Kasimir Anton von Sickingen or Casimir Anton von Sickingen Reichsfreiherr von und zu Hohenburg (16 June 1684 – 29 August 1750) was a German Roman Catholic prelate who from 1743 to 1750 was prince-bishop of Constance.

==Family==
He was from the noble van Sickingen family. His father was freiherr Franz Ferdinand von Sickingen (1638–1687) and his mother countess Anna Maria Franziska Katharina von Dalberg (died 1697). His great-grandfather Friedrich von Sickingen (1544–1581) was uncle of Franz von Sickingen (1481–1523).

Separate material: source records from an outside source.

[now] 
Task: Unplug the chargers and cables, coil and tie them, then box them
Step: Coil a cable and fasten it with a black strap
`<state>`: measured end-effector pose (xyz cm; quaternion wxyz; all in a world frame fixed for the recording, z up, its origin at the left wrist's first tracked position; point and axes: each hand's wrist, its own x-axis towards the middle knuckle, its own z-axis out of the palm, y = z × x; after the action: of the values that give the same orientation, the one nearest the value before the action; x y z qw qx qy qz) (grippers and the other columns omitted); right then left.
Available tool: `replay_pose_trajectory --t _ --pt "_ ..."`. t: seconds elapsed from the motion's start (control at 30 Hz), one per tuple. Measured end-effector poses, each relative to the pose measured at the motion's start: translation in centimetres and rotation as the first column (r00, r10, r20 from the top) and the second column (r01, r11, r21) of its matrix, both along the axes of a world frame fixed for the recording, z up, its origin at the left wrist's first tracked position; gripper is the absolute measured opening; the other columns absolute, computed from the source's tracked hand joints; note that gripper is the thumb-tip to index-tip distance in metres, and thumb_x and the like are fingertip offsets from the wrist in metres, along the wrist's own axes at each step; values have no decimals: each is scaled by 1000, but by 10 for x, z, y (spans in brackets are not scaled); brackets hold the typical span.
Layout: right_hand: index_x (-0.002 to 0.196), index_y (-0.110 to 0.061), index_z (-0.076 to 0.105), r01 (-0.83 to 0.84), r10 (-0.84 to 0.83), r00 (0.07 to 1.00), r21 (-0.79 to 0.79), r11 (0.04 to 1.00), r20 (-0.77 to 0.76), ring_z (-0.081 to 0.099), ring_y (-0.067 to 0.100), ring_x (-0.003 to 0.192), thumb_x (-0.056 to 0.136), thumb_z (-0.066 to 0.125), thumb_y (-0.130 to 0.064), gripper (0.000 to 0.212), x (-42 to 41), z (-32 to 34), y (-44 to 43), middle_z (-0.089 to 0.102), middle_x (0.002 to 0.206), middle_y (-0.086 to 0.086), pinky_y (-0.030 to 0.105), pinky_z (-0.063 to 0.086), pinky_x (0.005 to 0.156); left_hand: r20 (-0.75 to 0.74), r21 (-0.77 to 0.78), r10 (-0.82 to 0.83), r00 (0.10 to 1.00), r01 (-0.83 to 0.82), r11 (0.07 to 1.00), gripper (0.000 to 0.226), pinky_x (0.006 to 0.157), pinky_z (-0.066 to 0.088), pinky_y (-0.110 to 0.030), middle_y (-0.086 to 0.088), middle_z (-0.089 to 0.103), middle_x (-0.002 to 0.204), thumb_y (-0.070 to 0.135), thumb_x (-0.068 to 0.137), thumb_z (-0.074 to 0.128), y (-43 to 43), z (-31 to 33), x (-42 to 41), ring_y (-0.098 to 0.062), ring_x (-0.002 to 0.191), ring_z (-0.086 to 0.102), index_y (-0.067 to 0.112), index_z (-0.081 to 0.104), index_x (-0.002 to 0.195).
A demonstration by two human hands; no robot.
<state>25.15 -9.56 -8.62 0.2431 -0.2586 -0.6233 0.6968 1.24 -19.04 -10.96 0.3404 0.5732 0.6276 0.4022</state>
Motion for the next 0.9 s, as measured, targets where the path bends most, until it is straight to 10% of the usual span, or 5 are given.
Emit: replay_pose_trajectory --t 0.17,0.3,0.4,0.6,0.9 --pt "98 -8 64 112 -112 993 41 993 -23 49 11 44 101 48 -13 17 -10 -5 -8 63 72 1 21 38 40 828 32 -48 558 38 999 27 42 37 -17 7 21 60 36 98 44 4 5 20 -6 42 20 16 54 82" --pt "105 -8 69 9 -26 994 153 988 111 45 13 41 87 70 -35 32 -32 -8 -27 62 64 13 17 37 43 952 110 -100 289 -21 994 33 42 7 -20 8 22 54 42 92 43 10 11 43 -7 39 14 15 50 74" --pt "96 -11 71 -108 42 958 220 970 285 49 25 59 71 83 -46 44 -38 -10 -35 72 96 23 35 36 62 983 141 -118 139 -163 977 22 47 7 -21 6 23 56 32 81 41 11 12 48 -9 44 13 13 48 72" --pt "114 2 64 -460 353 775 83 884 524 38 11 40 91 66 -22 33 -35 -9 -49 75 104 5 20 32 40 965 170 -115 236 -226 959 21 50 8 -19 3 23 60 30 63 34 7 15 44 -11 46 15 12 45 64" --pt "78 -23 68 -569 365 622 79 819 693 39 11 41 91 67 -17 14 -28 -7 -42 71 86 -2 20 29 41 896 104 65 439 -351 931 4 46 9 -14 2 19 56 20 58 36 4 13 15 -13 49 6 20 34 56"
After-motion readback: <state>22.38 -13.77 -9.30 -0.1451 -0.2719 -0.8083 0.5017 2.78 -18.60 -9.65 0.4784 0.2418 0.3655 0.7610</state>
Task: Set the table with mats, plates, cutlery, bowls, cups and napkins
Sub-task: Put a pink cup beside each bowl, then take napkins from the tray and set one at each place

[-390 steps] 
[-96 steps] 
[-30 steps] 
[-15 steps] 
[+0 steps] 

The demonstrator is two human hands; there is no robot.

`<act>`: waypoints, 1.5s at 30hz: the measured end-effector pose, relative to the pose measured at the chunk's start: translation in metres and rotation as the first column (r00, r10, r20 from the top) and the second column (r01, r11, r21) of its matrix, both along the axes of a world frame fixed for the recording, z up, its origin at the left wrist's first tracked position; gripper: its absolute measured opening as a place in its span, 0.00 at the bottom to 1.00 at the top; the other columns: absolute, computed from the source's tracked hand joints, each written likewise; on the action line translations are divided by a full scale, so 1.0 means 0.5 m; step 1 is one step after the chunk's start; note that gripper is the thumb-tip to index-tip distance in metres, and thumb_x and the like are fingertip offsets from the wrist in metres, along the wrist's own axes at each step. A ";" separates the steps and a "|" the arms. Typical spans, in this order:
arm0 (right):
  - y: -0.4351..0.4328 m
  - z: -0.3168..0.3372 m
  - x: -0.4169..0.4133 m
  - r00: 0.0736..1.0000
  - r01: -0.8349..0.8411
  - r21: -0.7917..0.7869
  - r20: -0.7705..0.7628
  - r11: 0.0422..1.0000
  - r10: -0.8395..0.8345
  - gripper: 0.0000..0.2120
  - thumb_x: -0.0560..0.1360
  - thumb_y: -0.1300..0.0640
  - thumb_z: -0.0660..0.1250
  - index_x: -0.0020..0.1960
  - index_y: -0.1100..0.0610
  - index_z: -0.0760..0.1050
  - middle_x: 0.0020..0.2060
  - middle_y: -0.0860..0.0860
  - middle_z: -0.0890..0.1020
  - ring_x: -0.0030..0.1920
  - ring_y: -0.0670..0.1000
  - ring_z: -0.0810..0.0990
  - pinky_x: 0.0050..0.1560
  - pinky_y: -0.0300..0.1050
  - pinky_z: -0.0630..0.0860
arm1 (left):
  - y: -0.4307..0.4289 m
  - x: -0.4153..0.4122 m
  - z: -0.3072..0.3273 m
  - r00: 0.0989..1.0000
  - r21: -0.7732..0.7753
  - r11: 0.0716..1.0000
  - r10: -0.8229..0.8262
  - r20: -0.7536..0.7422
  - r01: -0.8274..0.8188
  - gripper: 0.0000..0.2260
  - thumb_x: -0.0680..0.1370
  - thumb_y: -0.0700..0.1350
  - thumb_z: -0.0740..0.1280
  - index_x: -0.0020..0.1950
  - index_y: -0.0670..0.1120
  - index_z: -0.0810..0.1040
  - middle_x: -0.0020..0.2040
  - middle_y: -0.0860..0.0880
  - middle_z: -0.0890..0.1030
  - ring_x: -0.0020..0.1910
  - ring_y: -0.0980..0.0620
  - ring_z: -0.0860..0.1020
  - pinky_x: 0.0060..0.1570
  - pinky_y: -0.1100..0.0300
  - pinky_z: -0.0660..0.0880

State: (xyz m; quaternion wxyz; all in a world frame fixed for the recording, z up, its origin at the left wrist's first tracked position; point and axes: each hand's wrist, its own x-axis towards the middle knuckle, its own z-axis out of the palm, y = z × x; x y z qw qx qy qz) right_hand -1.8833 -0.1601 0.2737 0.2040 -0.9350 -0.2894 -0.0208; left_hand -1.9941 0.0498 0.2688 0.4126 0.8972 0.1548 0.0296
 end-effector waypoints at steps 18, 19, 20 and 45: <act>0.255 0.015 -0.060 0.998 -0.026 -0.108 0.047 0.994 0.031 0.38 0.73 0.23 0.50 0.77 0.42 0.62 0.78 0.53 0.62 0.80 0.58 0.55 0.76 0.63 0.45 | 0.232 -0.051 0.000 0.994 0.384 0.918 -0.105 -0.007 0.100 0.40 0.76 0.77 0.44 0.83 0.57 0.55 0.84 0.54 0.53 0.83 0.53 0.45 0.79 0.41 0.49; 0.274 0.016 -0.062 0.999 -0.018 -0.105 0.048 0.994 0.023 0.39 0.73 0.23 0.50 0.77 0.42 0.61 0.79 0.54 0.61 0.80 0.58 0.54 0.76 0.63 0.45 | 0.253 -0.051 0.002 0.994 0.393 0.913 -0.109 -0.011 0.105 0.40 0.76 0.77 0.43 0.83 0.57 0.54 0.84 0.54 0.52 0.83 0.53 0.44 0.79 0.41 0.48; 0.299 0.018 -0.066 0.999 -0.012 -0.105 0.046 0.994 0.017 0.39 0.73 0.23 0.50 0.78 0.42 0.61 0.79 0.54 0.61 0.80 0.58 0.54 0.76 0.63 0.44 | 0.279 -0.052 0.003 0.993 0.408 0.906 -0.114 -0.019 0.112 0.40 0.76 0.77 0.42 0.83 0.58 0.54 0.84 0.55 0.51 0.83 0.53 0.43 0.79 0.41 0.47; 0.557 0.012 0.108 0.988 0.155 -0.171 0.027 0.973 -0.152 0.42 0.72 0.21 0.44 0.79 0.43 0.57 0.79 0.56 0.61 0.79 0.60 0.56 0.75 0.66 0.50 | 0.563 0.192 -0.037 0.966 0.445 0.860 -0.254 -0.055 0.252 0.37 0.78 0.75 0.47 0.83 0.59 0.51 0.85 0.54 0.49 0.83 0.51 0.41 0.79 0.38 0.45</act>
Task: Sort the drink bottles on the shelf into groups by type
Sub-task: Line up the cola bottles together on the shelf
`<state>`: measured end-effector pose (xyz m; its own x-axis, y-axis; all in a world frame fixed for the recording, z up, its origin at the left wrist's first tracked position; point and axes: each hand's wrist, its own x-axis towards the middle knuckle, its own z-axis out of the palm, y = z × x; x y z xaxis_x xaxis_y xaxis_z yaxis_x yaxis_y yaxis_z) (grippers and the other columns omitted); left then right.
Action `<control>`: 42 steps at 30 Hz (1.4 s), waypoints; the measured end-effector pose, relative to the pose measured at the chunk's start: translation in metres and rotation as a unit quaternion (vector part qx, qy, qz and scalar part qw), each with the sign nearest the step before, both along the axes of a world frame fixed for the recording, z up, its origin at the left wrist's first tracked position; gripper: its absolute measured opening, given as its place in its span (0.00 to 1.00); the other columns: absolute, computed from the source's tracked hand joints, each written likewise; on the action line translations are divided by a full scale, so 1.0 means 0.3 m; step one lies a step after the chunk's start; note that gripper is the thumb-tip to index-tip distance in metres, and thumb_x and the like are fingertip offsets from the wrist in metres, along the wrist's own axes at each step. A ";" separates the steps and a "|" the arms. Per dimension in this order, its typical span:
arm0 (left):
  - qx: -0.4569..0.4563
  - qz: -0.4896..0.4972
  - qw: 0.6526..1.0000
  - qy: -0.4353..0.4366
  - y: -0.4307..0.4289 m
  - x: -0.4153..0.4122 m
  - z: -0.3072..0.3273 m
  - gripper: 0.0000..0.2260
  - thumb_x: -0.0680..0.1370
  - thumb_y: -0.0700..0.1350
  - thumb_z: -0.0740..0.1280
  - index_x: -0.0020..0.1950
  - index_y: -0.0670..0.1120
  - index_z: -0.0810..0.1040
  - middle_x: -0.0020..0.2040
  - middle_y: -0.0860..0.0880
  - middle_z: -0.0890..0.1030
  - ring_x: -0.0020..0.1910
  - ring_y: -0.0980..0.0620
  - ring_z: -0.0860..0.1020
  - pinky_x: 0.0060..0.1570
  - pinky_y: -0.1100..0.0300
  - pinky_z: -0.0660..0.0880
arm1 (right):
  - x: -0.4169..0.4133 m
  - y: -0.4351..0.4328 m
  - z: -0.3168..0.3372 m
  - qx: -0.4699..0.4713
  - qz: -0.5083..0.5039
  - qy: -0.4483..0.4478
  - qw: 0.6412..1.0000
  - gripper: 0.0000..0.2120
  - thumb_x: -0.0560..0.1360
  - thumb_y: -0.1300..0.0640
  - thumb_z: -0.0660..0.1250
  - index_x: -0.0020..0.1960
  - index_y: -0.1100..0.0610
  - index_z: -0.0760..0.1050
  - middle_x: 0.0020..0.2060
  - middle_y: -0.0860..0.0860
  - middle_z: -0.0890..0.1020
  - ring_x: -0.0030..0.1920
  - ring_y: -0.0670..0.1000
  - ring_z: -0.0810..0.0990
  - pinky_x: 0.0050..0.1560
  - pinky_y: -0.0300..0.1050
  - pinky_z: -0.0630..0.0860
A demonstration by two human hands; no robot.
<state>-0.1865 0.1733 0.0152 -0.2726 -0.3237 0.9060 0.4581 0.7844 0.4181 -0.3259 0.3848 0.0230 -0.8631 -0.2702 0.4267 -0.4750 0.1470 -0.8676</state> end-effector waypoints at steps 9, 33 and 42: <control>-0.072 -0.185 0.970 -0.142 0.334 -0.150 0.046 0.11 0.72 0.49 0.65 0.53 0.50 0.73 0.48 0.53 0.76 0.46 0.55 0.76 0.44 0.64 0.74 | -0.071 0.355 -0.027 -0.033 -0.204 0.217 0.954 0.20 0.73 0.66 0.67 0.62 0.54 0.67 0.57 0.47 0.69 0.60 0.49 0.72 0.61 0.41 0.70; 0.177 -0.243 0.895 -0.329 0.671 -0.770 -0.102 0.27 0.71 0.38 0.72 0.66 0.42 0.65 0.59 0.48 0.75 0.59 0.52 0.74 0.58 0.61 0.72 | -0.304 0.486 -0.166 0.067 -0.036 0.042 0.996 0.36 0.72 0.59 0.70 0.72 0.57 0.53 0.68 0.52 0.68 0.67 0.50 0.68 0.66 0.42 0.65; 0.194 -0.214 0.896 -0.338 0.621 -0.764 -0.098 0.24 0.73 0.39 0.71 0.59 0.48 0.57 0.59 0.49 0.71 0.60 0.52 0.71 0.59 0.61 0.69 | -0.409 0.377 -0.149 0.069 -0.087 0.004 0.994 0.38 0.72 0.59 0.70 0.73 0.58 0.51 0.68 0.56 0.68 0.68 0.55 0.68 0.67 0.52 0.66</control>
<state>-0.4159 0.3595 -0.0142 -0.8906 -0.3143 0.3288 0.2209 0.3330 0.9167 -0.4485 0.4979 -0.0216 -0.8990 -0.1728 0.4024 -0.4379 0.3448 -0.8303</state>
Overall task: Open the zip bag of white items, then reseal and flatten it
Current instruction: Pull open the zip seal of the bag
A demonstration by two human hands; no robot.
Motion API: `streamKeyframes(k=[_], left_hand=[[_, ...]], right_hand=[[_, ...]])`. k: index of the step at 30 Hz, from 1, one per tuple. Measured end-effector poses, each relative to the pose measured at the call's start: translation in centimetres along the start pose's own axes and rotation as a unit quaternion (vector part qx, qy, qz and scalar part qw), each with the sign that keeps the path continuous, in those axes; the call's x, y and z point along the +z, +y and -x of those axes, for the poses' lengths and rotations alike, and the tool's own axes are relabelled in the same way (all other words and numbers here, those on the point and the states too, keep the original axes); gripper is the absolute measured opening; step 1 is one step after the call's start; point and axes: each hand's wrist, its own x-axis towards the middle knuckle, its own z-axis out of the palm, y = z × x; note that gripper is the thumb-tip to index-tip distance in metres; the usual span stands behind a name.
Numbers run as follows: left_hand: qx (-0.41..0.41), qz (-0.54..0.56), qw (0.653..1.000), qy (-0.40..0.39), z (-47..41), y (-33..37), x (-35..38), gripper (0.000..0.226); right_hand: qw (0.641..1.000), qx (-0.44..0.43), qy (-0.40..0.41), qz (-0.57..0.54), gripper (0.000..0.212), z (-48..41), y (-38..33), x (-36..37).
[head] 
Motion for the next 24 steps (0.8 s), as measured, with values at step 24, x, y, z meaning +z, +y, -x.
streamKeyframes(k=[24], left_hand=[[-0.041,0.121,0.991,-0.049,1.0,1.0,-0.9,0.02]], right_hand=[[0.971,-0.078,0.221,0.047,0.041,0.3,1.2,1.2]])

He had eleven siblings, including three priests and Freiburg's imperial governor Ferdinand Hartmann von Sickingen (1673–1743). His sister Maria Theresia (1682–1756) was mother to Franz Konrad von Rodt (1706–1775) and Maximilian Christoph von Rodt (1717–1800), both of them future cardinals and both also Bishops of Constance. He and his brother Ferdinand Hartmann donated a bronze epitaph in Würzburg Cathedral in memory of their priest brothers Friedrich Johann Georg von Sickingen (1668–1719) and Franz Peter von Sickingen (1669–1736).

== Life ==
Born in Ebnet (now a district of Freiburg im Breisgau), Sickingen took the tonsure in 1699. He studied secular law and canon law in Freiburg (where he gained his bachelor's degree in 1700), Siena and Rome. In 1718 he received minor orders and was made a subdeacon - two years later a canon of Mainz Cathedral. He became cantor at the same cathedral in 1743. In the meantime he paid for a statue of St John Nepomuk with a dedicatory inscription beside the Dreisam in his home town of Ebnet (1727) and became provost of Konstanz Minster with imperial approval (1733).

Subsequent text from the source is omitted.